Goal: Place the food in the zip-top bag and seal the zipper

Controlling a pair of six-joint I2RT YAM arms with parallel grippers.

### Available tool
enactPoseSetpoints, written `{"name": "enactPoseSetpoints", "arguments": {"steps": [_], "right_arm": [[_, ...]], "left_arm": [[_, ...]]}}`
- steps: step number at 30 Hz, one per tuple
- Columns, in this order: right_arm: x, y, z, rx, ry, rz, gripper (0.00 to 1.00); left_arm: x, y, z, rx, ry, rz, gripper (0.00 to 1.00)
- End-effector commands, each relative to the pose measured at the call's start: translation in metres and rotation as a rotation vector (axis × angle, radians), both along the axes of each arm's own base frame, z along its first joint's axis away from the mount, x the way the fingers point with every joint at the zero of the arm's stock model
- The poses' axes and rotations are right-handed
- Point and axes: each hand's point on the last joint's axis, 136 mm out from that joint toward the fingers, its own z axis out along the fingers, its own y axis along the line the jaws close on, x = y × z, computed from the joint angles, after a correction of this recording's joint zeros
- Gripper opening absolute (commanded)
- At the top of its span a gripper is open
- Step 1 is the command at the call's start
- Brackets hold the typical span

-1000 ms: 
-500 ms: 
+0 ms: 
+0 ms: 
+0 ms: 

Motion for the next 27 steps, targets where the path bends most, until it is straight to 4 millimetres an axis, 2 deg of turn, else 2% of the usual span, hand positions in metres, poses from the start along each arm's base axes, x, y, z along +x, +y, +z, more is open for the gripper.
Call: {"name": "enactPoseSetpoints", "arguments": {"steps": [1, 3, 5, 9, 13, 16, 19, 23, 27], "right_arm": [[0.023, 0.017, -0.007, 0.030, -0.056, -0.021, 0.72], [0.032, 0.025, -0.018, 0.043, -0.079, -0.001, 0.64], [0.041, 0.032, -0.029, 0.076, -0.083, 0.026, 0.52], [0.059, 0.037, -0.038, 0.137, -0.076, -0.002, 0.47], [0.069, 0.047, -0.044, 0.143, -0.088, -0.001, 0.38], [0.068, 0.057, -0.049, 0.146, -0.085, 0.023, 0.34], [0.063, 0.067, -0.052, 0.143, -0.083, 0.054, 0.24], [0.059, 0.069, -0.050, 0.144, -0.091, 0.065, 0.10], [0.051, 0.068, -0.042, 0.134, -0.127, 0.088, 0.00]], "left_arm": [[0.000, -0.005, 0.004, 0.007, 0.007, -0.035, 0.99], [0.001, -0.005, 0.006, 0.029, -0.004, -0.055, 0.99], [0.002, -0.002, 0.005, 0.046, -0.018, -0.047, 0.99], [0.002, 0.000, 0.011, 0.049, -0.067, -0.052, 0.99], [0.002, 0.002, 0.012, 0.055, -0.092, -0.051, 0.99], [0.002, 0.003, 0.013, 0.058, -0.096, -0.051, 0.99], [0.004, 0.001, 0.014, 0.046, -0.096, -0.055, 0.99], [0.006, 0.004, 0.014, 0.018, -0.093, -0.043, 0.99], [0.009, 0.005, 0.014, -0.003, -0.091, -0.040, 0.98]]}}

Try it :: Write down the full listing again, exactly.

Your response ::
Goal: Place the food in the zip-top bag and seal the zipper

Controlling a pair of six-joint I2RT YAM arms with parallel grippers.

### Available tool
enactPoseSetpoints, written `{"name": "enactPoseSetpoints", "arguments": {"steps": [_], "right_arm": [[_, ...]], "left_arm": [[_, ...]]}}`
- steps: step number at 30 Hz, one per tuple
- Columns, in this order: right_arm: x, y, z, rx, ry, rz, gripper (0.00 to 1.00); left_arm: x, y, z, rx, ry, rz, gripper (0.00 to 1.00)
- End-effector commands, each relative to the pose measured at the call's start: translation in metres and rotation as a rotation vector (axis × angle, radians), both along the axes of each arm's own base frame, z along its first joint's axis away from the mount, x the way the fingers point with every joint at the zero of the arm's stock model
- The poses' axes and rotations are right-handed
- Point and axes: each hand's point on the last joint's axis, 136 mm out from that joint toward the fingers, its own z axis out along the fingers, its own y axis along the line the jaws close on, x = y × z, computed from the joint angles, after a correction of this recording's joint zeros
- Gripper opening absolute (commanded)
- At the top of its span a gripper is open
- Step 1 is the command at the call's start
- Brackets hold the typical span

-1000 ms: 
-500 ms: 
+0 ms: 
+0 ms: 
+0 ms: 

Motion for the next 27 steps, targets where the path bends most, until it is straight to 4 millimetres an axis, 2 deg of turn, else 2% of the usual span, hand positions in metres, poses from the start along each arm's base axes, x, y, z along +x, +y, +z, more is open for the gripper.
Call: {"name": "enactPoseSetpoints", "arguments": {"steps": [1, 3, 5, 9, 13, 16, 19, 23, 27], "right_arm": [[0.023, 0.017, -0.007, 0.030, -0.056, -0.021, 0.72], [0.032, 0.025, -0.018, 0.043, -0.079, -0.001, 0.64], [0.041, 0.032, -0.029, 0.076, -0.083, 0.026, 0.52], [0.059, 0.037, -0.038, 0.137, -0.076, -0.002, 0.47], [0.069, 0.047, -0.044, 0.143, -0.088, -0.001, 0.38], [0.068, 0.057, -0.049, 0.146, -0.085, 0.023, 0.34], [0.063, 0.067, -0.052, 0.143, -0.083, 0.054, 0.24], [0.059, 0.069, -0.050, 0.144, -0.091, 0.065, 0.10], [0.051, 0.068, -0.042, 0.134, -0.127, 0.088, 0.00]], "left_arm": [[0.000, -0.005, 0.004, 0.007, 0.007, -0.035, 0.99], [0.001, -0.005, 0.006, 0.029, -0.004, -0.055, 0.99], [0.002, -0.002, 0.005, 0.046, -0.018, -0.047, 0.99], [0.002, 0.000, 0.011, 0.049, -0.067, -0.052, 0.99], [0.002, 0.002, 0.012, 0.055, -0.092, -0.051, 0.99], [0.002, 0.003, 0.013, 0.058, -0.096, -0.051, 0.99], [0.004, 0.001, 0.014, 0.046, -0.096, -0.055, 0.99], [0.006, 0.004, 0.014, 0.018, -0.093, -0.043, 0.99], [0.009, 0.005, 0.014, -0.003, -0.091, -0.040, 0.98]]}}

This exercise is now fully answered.